Jeannie’s shocked silence made him realize, with a start, that the news wasn’t around the entire village at all. He’d just assumed Lorna and Flora would have told the world between them. Realizing they had not humbled him.
“Ah,” he said. Then added, “Can you explain to everyone?”
“Of course!” said Jeannie, who would, Saif knew, be delighted to be the bearer of gossip, knowing, as she did, more about the health and medical history of every single person on Mure than anyone else and unable to breathe a word of it. “Don’t worry. I’ll tell them not to bother you. Hang on, does the school know?”
“Of course,” said Saif. “They’re enrolled, ready to go.”
“And what about childcare?”
“Well, I’m their father.”
“Yes, but you’ll be working . . . You know school finishes before work, don’t you? And you’ll be on call still.”
Saif blinked. Why hadn’t he thought of all this before?
He knew why. Because until he’d held them in his arms, he couldn’t let himself believe that they were real.
“Could you . . . ?”
He could hear the smile in Jeannie’s voice.
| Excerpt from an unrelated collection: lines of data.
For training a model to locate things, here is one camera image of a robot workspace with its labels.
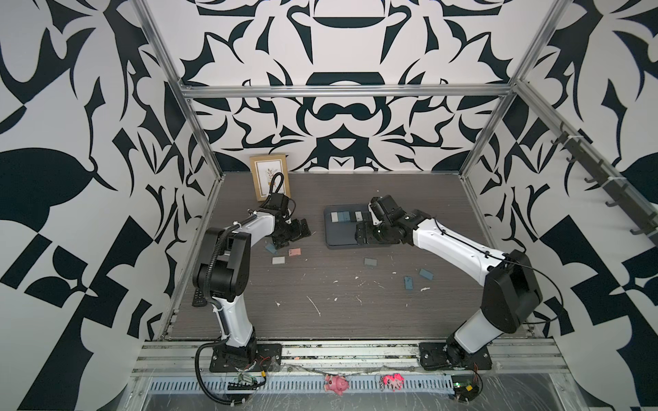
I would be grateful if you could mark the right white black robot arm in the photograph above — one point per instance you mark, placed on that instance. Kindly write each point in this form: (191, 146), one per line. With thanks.
(511, 292)

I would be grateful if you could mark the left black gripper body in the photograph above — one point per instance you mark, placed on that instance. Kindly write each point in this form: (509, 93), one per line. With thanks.
(291, 233)

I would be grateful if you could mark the wooden picture frame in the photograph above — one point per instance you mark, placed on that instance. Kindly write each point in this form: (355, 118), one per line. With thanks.
(270, 172)

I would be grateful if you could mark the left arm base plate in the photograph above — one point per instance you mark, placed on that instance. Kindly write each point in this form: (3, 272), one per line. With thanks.
(257, 358)

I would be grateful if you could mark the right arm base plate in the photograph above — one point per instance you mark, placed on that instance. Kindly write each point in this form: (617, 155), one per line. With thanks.
(443, 356)

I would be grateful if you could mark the wall hook rail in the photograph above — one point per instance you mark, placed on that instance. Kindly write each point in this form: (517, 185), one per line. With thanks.
(603, 175)

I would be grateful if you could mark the dark grey storage box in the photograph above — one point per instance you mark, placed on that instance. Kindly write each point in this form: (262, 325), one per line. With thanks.
(343, 235)

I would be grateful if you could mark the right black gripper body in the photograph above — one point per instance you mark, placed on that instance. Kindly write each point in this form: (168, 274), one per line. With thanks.
(373, 232)

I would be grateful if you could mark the black remote control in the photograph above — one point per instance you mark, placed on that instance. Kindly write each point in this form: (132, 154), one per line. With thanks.
(199, 300)

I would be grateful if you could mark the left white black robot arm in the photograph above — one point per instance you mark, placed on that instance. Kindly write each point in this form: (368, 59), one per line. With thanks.
(223, 266)
“Let me ask around. Mrs. Laird will have some hours for you. She’s very fond of you, you know. There’ll be plenty of help. Oh, Saif, this is wonderful. Such wonderful news. Lorna must be delighted.”
“Why?” said Saif instantly.
“Well, you know . . . to fill up the school, of course!”
“Oh yes, of course.”
“How are things?” said Jeannie, changing the subject. “I can’t imagine. You must . . . Oh, you must be so happy.”
Saif glanced around their little room at the cheap hotel. Ibrahim was in the corner, furiously playing a war game on the iPad Saif had thought at the time would be a good thing to buy him and was already deeply regretting. Ash was sitting staring at nothing, his arm tight around Saif’s ankles, twisting a lock of his hair around his finger over and over again.